All lines of the listing that contain "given" should be shown in full.
- - -
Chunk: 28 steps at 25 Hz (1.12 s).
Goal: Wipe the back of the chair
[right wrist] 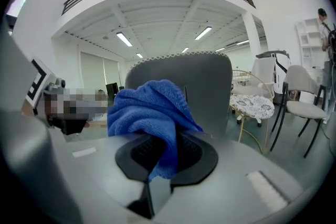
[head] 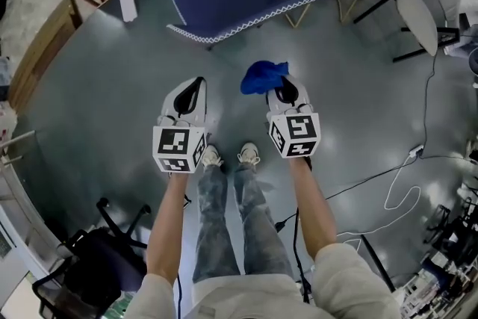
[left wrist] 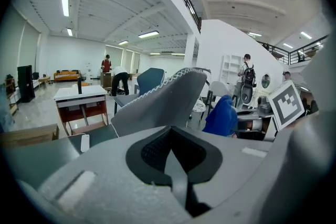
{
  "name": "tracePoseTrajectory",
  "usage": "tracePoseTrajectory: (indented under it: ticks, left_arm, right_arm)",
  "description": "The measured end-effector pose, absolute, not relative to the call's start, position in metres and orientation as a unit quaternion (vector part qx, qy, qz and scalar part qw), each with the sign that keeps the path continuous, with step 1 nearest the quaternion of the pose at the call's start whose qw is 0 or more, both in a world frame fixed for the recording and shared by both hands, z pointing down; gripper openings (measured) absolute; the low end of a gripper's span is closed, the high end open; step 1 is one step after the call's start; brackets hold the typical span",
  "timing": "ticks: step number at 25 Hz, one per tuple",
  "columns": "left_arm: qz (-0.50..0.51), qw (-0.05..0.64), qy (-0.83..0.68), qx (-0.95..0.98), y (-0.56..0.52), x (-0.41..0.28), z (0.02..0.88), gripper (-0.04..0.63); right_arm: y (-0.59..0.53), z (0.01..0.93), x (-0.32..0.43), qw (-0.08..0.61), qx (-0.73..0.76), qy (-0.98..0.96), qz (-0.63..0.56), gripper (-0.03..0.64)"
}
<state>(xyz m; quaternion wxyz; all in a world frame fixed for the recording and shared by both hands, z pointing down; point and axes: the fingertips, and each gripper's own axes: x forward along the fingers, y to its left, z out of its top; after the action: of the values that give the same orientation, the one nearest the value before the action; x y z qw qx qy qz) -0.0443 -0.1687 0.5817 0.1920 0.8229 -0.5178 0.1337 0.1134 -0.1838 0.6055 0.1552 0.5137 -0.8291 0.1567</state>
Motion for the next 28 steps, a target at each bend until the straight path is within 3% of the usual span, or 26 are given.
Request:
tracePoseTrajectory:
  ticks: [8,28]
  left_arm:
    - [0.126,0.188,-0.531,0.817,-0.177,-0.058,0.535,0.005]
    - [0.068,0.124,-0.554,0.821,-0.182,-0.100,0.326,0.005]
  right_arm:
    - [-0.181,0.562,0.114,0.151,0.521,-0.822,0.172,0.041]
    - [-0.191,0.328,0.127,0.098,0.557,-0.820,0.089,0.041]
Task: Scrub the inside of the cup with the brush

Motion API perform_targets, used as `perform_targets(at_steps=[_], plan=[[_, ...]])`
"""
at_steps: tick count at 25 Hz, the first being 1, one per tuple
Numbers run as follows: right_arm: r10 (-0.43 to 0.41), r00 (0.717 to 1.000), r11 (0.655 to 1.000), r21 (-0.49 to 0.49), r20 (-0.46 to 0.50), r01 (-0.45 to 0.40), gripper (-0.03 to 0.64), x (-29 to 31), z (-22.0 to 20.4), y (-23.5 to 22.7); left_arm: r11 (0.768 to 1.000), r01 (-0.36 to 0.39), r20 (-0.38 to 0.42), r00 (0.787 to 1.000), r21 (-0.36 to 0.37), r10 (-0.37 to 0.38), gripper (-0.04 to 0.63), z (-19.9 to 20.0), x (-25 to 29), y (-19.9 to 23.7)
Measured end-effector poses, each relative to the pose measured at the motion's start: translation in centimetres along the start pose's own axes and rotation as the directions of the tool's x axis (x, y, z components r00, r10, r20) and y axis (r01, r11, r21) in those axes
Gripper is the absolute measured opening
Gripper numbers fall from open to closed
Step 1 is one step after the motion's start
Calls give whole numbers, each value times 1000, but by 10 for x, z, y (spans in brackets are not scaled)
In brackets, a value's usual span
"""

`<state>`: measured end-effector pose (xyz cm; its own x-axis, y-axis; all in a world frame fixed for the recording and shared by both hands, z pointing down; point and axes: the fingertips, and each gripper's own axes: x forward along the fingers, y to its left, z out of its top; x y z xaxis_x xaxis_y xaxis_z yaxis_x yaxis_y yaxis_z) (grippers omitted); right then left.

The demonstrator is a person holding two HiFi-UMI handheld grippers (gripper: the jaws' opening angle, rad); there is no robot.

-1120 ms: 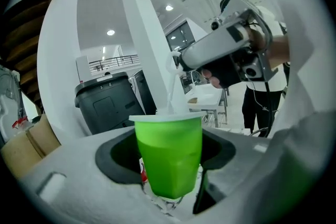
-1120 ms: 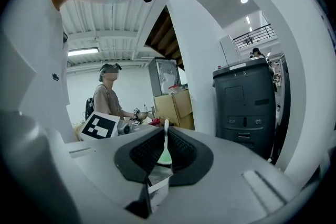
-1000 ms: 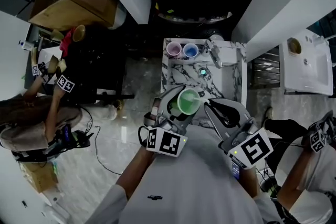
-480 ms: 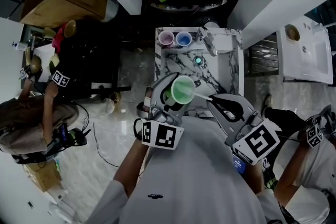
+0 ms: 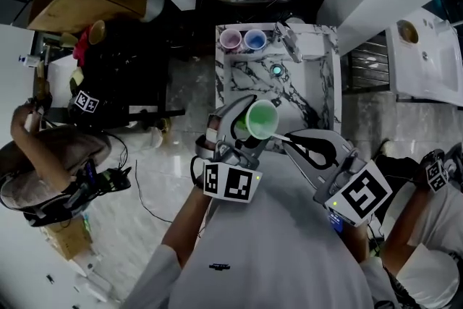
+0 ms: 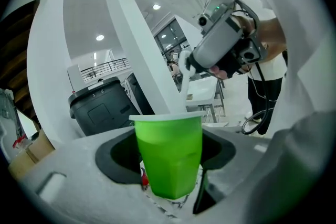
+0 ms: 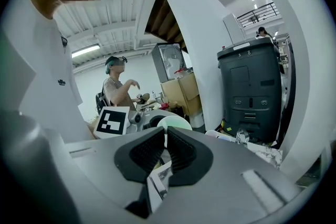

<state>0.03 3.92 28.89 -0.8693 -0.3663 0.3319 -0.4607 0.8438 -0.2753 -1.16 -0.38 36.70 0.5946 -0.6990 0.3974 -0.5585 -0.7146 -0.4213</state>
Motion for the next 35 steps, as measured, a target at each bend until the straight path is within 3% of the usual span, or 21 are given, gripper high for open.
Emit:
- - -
**THE COMPLETED TASK**
Motion for the next 28 steps, a target at each bend until the straight path is within 3% of the usual span, or 26 are given.
Motion for the next 35 steps, as measured, a target at each bend until the straight path is within 3% of the usual span, or 21 are given, gripper high for open.

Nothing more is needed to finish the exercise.